The repair ship remained at Ulithi until 3 July when she received orders to, and got underway for, Leyte in the Philippines. She reported for duty to Commander, ServRon 10, at Leyte on 5 July. Originally, she was slated to perform repairs on ships staging for the invasion of Japan, and she spent the rest of July working on transports and amphibious craft, but the imminence of the Japanese capitulation, however, caused a shift of emphasis to the minecraft necessary to sweep in advance of the occupation forces. She also made voyage repairs on ships headed back to the United States. Briareus remained at Leyte until 14 September when she got underway for Okinawa. The repair ship arrived in Buckner Bay on the 18th and resumed repair duty. The Okinawa assignment lasted until December when she headed back to the United States. By early 1946, the ship was in Norfolk, Virginia, assigned to the Service Force, Atlantic Fleet. On 20 May 1946, Briareus reported to the Commander, Norfolk Group, 16th (Atlantic Reserve) Fleet, to begin inactivation. Decommissioned on 15 October 1946, she was berthed at Norfolk.

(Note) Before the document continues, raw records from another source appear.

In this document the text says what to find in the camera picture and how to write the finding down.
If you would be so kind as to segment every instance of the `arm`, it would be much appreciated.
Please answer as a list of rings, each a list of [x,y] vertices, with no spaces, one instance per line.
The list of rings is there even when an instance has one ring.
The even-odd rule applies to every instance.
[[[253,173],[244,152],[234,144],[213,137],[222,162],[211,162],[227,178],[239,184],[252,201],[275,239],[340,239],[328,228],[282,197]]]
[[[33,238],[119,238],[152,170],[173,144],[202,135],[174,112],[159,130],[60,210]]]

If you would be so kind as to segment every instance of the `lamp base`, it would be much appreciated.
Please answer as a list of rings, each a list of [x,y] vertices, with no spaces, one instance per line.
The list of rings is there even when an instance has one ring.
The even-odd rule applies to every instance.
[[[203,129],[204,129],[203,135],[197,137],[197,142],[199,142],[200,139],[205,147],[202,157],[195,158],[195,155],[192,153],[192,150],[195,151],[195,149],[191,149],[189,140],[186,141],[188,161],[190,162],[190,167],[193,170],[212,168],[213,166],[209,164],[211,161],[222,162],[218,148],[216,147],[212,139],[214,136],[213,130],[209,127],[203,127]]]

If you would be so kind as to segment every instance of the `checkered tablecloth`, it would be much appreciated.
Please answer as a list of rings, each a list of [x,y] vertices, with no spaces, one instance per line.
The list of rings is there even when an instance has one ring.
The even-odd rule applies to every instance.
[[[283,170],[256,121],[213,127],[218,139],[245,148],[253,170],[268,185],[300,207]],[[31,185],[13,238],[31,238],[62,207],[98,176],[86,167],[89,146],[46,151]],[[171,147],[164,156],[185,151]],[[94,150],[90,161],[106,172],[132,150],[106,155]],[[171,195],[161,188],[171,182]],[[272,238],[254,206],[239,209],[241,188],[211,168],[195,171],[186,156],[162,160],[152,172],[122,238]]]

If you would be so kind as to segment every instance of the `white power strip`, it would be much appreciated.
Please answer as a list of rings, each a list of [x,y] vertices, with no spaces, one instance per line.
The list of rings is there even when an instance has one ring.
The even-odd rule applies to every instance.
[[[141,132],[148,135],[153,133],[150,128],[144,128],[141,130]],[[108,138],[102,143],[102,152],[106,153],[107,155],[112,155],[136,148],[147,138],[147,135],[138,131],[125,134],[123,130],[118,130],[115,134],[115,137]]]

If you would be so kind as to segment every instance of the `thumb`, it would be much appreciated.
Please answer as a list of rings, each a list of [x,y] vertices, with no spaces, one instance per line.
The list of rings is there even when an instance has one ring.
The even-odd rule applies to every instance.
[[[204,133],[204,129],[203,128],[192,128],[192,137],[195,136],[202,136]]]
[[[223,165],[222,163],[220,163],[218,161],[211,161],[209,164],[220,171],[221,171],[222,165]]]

===Atlantic Fleet, 1951-1955===
Briareus was brought out of reserve and was recommissioned at Norfolk on 22 September 1951 with Captain W. J. O'Brien . The ship conducted sea trials out of Norfolk on 23 October. Returning to port that same day, she remained at Norfolk until 13 November when she got underway for Boston, Massachusetts. Briareus arrived at her destination on 15 November and entered the Boston Naval Shipyard for two months of repairs. On 24 January 1952, the repair ship headed back to Norfolk where she began an assignment of just over three years with the Service Force, Atlantic Fleet. In addition to her repair work in Norfolk, she pursued the routine of periodic fleet and single-ship exercises in the Virginia Capes operating area. She also served briefly at such ports as Charleston in South Carolina and Port Everglades and Mayport in Florida.

===In reserve and disposal, 1955-1980===
On 26 May 1955, Briareus entered the Norfolk Naval Shipyard for an overhaul. On 9 September 1955, she was decommissioned and berthed once more with the Norfolk Group, Atlantic Reserve Fleet, which she served as an accommodation and depot ship. That occupation continued until 7 June 1972 at which time she was transferred to the Maritime Administration for lay up in its James River Group, National Defense Reserve Fleet. She was surveyed late in 1976, and her name was struck from the Navy List on 1 January 1977. On 3 May 1978 the ship was withdrawn by the Navy from the James River reserve fleet to the Norfolk Naval Shipyard for stripping. On 19 November 1980 the stripped vessel was sold to the Jacobson Metal Company in Chesapeake, Virginia, for $411,601 for scrapping and delivered to the buyer on 14 December 1980.